И тут, легок на помине, мистер Николе показался в дверях ресторана, помахал своему шоферу, и на этом светская беседа оборвалась.

Если Николе не собирался в дороге говорить по телефону и работать, он садился рядом с водителем, оставляя за спиной длинный пустой автомобиль.

– Этот индеец возит одного из тех джентльменов, с которыми вы обедали, – пустился в объяснения Кловис – Он индеец из племени мискито. Сперва он не хотел мне отвечать, молчал, точно деревянный идол из табачной лавки, но потом оттаял. Я ему сказал: «Ты почему молчишь, когда с тобой разговаривают?» – а он ответил, типа, он со мной незнаком, потому и молчит.

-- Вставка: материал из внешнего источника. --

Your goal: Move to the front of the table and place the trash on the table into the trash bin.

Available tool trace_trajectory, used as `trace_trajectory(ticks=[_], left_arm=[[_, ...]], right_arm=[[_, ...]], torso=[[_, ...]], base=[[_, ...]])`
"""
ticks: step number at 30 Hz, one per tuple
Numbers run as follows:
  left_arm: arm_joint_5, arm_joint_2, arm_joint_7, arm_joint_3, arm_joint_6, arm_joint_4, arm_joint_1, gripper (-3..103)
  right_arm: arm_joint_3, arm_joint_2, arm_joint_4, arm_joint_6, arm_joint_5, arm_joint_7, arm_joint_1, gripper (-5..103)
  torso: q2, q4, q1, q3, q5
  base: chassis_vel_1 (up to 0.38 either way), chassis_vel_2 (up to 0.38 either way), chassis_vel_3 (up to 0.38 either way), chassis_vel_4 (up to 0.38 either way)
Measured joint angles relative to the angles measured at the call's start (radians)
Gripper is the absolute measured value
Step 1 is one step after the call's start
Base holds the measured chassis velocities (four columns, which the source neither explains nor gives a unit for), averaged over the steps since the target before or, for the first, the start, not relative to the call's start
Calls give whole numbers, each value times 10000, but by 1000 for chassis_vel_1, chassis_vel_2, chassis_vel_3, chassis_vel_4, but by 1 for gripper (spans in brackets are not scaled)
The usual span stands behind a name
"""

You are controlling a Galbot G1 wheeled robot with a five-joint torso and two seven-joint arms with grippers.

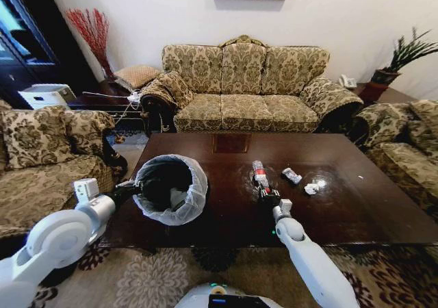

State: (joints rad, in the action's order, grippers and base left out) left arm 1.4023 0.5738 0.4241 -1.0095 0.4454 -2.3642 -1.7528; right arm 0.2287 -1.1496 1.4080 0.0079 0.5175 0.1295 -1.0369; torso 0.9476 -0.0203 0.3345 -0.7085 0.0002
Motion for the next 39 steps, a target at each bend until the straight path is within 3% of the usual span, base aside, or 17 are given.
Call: trace_trajectory(ticks=[4, 8, 9, 12, 15, 16, 18, 20, 21, 23, 29, 33, 35, 37, 39], left_arm=[[0, -15, 0, -41, 0, -46, -26, 0], [9, -122, 26, -113, 13, -83, -94, 0], [9, -122, 26, -113, 13, -83, -94, 0], [62, -327, 155, -119, 245, -87, -148, 0], [156, -530, 219, -45, 336, -90, -120, 0], [257, -679, 250, -13, 395, -102, -106, 0], [312, -727, 282, -29, 415, -131, -109, 0], [416, -820, 338, -178, 476, -291, -107, 0], [416, -820, 338, -178, 476, -291, -107, 0], [519, -875, 392, -236, 516, -376, -76, 0], [545, -891, 420, -248, 530, -378, -64, 0], [546, -872, 419, -248, 532, -365, -49, 0], [546, -866, 419, -248, 532, -359, -47, 0], [546, -845, 409, -244, 532, -348, -43, 0], [546, -842, 406, -243, 532, -344, -41, 0]], right_arm=[[185, 64, 833, 298, 357, -124, -123, 25], [311, 116, 3514, 721, 654, -633, -220, 25], [311, 116, 3514, 721, 654, -633, -220, 25], [-476, 145, 5988, 477, 1342, -1211, 237, 25], [-971, 114, 6772, 412, 1471, -1617, 519, 25], [-1665, 108, 7254, 315, 1510, -1947, 765, 25], [-2138, 107, 7486, 233, 1512, -2084, 890, 25], [-3317, 163, 7717, 159, 1205, -2405, 912, 25], [-3317, 163, 7717, 159, 1205, -2405, 912, 25], [-4081, 213, 7670, 346, 507, -2838, 636, 25], [-4577, 247, 7490, 577, -340, -3131, 290, 22], [-4560, 343, 7433, 694, -613, -3200, 215, 36], [-4550, 355, 7434, 701, -622, -3201, 207, 36], [-4510, 395, 7432, 739, -681, -3200, 180, 52], [-4502, 403, 7428, 755, -703, -3200, 173, 57]], torso=[[0, 1, 1, -1, -1], [0, 2, 0, 0, -5], [0, 2, 0, 0, -5], [0, -1, 0, 0, -7], [1, -3, 0, 1, -8], [1, 0, 0, 0, -7], [0, 0, 0, -1, -4], [1, -1, 0, -1, 0], [1, -1, 0, -1, 0], [1, 1, 0, 0, -1], [1, 0, 0, 0, -2], [1, 1, 0, 0, -2], [1, 1, 0, 0, -2], [1, 0, 0, 0, -2], [1, 0, 0, 0, -2]], base=[[0, 0, 0, 0], [0, 0, 0, 0], [0, 0, 0, 0], [0, 0, 0, 0], [0, 0, 0, 0], [0, 0, 0, 0], [0, 0, 0, 0], [0, 0, 0, 0], [0, 0, 0, 0], [0, 0, 0, 0], [0, 0, 0, 0], [0, 0, 0, 0], [0, 0, 0, 0], [0, 0, 0, 0], [0, 0, 0, 0]])
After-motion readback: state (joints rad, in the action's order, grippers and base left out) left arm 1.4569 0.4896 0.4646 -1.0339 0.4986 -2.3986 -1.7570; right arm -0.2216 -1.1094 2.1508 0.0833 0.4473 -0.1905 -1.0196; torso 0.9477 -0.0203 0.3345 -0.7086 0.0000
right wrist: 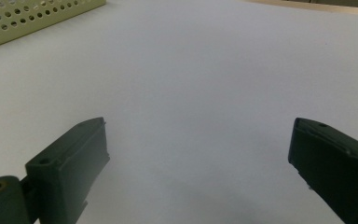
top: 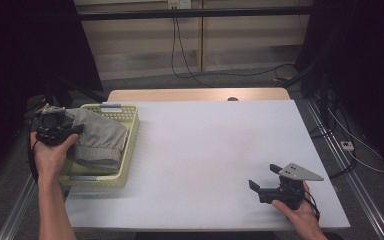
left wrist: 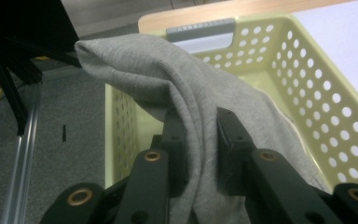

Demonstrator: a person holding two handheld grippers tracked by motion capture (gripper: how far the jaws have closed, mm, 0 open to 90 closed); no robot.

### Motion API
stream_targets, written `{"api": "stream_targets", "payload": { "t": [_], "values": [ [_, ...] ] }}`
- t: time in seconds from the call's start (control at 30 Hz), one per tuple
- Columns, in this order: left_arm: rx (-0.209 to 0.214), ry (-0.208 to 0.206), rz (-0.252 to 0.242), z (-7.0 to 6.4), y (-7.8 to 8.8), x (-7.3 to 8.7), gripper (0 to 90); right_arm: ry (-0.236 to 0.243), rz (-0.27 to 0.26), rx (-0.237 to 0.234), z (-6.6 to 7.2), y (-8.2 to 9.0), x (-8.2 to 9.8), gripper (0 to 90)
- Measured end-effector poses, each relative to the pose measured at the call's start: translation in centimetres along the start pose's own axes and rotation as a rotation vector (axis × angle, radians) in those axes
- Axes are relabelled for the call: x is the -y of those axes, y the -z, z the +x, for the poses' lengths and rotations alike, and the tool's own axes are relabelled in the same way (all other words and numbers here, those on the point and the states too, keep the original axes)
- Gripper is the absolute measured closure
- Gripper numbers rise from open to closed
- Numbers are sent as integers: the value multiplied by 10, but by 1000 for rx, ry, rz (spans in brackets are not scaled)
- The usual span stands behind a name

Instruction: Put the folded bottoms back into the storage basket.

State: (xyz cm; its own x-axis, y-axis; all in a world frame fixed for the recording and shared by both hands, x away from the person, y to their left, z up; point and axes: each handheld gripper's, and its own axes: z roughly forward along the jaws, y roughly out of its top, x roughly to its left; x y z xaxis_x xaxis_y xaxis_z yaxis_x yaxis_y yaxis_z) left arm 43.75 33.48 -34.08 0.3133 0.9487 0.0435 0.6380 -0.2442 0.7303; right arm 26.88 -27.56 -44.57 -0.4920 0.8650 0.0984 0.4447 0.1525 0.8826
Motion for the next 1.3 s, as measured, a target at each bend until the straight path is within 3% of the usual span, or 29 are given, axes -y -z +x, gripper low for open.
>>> {"api": "stream_targets", "payload": {
  "t": [0.47,0.8,0.9,1.07,1.17,1.3],
  "values": [
    [26,17,66,-6,-22,6,752,5,4,-5,0,-1,0,44],
    [75,36,71,-8,-30,7,750,8,5,-3,0,-1,0,46],
    [31,22,89,-10,-34,7,747,7,5,-2,1,-1,0,45],
    [-3,36,97,-4,-37,11,740,8,3,-1,1,0,0,46],
    [-9,61,113,-1,-41,14,740,8,3,-1,0,1,0,46],
    [-3,53,134,-4,-46,15,740,10,4,-2,0,1,0,46]
  ]
}}
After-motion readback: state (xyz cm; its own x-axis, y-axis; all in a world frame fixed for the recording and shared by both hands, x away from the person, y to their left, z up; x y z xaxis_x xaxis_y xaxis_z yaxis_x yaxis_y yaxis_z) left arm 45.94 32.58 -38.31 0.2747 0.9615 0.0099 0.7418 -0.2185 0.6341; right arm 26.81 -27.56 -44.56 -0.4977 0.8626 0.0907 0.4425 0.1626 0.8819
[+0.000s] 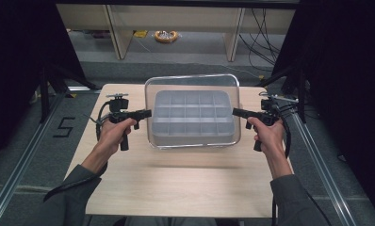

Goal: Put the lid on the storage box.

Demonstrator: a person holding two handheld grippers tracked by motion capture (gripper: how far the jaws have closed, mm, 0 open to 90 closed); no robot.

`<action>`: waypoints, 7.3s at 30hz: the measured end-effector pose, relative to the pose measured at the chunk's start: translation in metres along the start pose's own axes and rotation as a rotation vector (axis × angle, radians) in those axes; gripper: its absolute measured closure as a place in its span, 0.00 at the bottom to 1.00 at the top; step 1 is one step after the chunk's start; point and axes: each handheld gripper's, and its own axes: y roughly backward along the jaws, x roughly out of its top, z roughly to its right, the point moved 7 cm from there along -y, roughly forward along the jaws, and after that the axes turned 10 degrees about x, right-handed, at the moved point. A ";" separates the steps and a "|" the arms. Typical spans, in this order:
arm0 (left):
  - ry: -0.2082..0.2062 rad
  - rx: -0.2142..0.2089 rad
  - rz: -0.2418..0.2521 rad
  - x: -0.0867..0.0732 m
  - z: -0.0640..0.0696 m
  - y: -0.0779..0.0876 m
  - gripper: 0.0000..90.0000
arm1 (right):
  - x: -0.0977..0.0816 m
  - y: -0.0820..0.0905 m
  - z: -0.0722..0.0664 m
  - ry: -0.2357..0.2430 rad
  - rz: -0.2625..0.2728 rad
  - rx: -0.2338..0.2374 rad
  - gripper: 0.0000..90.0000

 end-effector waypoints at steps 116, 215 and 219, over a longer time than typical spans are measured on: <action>0.154 0.132 -0.146 0.005 -0.029 -0.092 0.62 | -0.008 -0.078 0.066 -0.186 -0.110 -0.235 0.60; 0.093 0.032 -0.104 -0.016 -0.051 -0.030 0.44 | -0.015 -0.022 0.051 -0.021 -0.017 -0.153 0.48; 0.072 0.018 -0.104 -0.025 -0.048 -0.021 0.44 | -0.022 -0.016 0.045 0.047 -0.031 -0.132 0.46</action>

Вернее, он так сказал: «Я не знаю, кто вы такой». Я ему говорю: «Я тебе уже сказал, кто я такой». Вы можете это понять, мистер Николе? Почему он вдруг сменил пластинку?

– Он сказал, что не знает, кто ты такой?

– Вот именно: «Я не знаю, кто ты такой».

– По-моему, он старался соблюсти вежливость, – сказал Дик Николе. – Он не хотел, чтобы ты узнал, кто он такой.